The best example of this is probably found in Byron York’s column today:

“The bottom line is Sarah Palin is not going to run for president,” says a Republican adviser close to front-runner Mitt Romney. “She’s making money, she’s moved on, she’s kind of an entertainer rather than a politician. She still has some sway with the grass roots, but she is not going to run.”

“I don’t think she’s going to run,” says a Republican close to Tim Pawlenty. “She has faded a lot in the last few months. I look at what she’s doing now and say that she’s found a way to get back in the story.”

The obvious point here is that operatives working for Palin’s rivals have an incentive to dismiss her. (Ironically, I think this might actually entice her to run.) It would be a mistake for readers to believe analysis coming from Palin’s political rivals.

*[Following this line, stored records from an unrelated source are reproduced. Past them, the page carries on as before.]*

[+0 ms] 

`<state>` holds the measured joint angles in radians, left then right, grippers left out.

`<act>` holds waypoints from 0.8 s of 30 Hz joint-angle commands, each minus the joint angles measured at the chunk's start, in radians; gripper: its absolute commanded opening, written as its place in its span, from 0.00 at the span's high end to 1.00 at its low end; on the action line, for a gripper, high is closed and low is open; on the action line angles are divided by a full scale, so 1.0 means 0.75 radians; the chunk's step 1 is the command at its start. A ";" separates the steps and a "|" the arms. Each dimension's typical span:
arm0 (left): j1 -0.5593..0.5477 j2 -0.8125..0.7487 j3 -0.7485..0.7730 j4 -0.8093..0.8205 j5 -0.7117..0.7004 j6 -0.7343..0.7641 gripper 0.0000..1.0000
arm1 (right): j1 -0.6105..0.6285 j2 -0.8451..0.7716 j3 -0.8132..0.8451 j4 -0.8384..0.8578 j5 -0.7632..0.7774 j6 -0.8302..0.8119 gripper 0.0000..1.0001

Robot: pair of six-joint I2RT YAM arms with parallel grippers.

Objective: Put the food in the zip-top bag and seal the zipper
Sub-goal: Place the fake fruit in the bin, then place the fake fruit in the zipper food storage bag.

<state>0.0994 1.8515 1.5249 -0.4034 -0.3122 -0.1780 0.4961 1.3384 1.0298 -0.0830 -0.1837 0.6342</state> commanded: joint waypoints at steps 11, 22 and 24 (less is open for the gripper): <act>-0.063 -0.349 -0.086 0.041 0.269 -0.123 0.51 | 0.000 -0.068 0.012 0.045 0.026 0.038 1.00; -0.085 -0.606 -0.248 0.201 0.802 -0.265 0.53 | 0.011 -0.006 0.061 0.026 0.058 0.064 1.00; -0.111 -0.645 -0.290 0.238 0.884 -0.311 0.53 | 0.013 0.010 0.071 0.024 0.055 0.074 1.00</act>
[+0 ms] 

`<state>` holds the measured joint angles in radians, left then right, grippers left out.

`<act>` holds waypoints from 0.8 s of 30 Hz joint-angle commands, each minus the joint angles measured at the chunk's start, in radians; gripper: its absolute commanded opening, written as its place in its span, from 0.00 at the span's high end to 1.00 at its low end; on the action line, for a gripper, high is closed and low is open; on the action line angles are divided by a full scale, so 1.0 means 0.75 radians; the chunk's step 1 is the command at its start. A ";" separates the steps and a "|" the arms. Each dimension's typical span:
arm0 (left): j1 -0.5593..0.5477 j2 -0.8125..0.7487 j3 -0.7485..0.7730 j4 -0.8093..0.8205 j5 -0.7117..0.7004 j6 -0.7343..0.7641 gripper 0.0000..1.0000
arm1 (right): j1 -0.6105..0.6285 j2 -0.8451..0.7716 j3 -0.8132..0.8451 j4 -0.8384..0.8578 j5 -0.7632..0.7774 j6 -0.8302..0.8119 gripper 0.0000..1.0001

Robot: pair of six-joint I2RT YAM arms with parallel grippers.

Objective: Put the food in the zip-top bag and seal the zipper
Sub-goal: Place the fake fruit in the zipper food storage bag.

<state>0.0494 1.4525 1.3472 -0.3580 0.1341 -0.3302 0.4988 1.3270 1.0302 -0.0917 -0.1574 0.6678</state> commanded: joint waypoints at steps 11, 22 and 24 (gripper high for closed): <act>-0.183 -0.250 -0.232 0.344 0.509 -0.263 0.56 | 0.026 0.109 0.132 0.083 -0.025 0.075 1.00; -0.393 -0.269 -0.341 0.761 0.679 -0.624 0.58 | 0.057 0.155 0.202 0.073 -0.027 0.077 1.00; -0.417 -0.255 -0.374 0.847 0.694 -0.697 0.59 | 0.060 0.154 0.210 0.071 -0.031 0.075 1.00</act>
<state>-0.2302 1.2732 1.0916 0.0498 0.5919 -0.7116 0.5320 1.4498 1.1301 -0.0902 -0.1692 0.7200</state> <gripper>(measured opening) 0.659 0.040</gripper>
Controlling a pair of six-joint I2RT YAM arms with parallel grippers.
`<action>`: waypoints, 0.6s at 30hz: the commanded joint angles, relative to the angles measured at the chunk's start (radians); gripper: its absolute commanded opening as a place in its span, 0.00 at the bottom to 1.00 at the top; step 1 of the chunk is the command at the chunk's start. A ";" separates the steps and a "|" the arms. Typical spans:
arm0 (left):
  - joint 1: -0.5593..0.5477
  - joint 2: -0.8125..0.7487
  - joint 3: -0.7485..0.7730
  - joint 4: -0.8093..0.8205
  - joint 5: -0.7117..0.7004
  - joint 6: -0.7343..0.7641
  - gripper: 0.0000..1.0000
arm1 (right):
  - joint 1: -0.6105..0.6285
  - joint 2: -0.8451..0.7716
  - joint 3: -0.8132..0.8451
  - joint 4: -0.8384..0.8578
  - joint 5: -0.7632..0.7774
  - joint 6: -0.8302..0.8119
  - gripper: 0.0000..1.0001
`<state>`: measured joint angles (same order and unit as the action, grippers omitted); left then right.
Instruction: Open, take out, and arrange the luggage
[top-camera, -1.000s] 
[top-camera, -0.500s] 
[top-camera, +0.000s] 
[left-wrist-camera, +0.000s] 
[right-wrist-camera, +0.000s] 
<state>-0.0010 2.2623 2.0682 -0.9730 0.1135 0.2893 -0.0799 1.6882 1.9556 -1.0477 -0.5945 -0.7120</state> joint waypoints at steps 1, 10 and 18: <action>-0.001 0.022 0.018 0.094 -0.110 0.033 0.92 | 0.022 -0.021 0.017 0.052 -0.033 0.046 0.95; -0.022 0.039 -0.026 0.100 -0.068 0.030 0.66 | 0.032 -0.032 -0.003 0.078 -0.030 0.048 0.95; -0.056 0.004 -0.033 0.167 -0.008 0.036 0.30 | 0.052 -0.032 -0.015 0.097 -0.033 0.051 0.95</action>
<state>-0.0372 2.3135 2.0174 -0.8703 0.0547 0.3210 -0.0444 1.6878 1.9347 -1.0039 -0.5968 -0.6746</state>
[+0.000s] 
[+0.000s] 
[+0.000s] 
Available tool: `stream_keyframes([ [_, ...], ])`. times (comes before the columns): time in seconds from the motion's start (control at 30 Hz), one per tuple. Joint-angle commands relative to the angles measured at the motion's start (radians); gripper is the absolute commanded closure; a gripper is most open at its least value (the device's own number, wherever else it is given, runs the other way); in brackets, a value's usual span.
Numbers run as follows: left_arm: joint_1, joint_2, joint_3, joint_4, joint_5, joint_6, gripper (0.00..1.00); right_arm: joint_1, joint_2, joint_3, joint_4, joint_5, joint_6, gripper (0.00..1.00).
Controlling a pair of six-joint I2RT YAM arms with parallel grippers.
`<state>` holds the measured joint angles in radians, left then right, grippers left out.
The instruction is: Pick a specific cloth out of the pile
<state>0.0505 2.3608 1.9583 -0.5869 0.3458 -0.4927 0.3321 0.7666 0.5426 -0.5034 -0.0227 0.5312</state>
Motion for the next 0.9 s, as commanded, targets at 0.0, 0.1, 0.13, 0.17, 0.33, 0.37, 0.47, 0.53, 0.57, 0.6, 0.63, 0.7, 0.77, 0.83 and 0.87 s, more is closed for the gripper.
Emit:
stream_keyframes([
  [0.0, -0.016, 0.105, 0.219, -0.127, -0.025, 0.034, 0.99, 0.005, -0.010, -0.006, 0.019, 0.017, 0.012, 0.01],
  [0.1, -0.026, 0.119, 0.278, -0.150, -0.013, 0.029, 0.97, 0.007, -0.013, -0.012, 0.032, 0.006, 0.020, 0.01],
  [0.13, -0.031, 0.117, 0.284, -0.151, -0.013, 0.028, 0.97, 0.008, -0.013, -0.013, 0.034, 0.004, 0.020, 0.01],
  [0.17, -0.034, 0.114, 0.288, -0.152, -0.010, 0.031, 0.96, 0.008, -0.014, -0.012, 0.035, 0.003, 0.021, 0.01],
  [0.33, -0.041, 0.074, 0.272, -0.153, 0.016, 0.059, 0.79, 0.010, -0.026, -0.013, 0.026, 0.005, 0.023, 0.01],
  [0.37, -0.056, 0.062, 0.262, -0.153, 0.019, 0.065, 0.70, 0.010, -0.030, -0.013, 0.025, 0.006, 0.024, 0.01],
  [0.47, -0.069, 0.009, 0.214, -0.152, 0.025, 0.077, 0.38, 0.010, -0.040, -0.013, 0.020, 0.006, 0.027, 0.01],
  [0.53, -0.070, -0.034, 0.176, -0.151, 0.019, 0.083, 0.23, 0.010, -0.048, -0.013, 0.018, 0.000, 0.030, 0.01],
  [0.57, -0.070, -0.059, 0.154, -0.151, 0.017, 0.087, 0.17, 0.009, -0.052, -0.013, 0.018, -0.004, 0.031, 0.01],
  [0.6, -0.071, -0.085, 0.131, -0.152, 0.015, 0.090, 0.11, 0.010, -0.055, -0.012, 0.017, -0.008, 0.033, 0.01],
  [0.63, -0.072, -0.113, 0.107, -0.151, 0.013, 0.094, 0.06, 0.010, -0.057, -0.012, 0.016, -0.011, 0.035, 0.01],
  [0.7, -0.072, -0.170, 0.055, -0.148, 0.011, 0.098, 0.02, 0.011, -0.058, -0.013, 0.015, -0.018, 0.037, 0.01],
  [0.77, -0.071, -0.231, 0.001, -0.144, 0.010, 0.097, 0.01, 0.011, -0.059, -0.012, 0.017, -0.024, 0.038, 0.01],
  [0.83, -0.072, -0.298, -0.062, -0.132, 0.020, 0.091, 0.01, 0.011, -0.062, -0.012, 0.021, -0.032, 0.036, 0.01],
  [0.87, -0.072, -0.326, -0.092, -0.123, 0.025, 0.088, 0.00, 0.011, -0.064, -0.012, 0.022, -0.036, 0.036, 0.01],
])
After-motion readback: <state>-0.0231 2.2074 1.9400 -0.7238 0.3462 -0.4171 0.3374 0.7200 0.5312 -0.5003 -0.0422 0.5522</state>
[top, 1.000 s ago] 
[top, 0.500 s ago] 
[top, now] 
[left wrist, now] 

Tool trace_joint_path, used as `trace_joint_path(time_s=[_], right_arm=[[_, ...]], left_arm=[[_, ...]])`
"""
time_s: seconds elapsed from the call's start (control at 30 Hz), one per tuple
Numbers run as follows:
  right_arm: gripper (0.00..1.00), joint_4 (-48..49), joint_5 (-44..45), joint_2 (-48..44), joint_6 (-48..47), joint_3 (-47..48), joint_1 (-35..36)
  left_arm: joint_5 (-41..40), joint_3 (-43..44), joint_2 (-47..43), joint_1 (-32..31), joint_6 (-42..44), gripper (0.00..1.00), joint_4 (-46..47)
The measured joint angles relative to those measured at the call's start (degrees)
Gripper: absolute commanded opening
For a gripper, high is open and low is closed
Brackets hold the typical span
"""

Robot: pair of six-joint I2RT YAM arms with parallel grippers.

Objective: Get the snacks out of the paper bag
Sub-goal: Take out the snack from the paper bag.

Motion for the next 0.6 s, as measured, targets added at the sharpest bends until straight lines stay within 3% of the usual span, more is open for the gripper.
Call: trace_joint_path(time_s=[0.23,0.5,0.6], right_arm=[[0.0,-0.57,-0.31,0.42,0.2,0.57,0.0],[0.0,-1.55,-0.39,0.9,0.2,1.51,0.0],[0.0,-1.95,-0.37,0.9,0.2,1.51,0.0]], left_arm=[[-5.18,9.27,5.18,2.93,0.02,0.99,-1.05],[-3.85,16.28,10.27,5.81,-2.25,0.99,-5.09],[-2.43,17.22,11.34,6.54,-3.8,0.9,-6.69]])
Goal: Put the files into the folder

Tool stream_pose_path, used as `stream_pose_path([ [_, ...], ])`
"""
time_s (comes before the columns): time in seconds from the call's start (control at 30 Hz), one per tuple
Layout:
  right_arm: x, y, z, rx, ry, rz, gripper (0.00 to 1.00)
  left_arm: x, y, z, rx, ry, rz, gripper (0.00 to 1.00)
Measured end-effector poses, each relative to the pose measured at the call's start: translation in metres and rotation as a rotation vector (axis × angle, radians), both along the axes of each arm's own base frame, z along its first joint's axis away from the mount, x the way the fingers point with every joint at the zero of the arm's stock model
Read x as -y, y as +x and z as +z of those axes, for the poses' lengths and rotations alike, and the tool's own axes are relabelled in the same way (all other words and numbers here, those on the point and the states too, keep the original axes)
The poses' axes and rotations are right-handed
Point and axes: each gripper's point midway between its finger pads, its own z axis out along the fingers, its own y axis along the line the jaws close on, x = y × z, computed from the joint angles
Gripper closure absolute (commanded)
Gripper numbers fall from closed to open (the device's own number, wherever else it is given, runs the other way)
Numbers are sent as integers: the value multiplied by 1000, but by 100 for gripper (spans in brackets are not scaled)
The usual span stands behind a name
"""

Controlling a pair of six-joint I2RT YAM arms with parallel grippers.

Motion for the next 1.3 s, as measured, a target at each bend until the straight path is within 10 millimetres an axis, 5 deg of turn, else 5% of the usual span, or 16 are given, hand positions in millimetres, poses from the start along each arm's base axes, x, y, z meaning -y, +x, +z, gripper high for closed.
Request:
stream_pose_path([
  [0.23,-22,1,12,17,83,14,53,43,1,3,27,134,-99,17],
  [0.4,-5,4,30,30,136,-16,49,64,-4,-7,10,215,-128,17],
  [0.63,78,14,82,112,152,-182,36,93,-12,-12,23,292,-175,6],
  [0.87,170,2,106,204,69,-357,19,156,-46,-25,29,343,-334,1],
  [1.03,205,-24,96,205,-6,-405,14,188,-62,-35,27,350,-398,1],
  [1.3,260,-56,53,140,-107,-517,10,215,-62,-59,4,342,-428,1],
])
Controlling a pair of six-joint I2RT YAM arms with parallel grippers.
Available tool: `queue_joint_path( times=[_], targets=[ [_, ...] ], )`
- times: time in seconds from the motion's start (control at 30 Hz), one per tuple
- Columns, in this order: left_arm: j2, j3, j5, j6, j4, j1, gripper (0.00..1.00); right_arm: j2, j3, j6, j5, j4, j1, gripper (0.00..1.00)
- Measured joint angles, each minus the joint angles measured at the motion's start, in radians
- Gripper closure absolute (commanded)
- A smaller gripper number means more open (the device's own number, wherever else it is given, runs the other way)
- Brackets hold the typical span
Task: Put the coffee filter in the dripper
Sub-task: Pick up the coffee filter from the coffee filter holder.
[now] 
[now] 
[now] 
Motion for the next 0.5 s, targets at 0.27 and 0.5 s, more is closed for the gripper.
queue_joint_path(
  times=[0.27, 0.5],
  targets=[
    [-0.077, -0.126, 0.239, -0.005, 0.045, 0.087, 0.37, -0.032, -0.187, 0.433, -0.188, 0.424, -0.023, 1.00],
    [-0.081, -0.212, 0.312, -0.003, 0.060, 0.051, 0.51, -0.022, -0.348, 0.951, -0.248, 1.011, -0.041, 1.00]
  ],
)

But they’re not alone. A lot of political insiders and campaign experts I talk to are convinced Palin is just in this for the attention — that she won’t run because running and losing would destroy her “brand.” They point to the fact that her team isn’t engaged in the organizational logistics a traditional presidential campaign must have in place to win in, say, Iowa, as evidence she isn’t running.

To be sure, there is something to be said for listening to the wise political experts and sages who have studied the game of politics. But their conventional wisdom falls flat when it comes to Palin. Reading these tea leaves might be a worthwhile predictor were we talking about a traditional politician like, say, Mitt Romney. But Palin is anything but a conventional politician. The fact that she’s not building a traditional campaign organization implies nothing.

Should she run, Palin will be unconventional — like a guerrilla insurgent fighting against the Redcoats. The experts can point to the number of soldiers against her, the training and weapons they have at their disposal, their nice uniforms, etc. — but the problem is they all march in a line. They are fighting an old-style fight. Palin believes the world has changed — that the old rules no longer matter. She may be right or wrong, but either way, the fact that she’s not checking off the traditional boxes shouldn’t be cited as evidence that she isn’t running.

By the way, sometimes an unpredictable opponent is the most dangerous. There’s a great scene in the movie “Bull Durham” where baseball catcher “Crash” Davis (played by Kevin Costner) tells dangerously-wild pitcher “Nuke” LaLoosh (Tim Robbins) to intentionally hit the team’s mascot with a pitch. (This, of course, serves to make opposing hitters believe Laloosh is either crazy — or cannot control his very fast pitches.) Costner then looks at the batter and says: “I wouldn’t dig in if I was you. Next one might be at your head. I don’t know where it’s gonna go. Swear to God.”

That’s probably good advice for Palin’s rivals and the so-called experts who think they are so sure she’s not going to run. (I don’t know what she’s going to do. Swear to God.)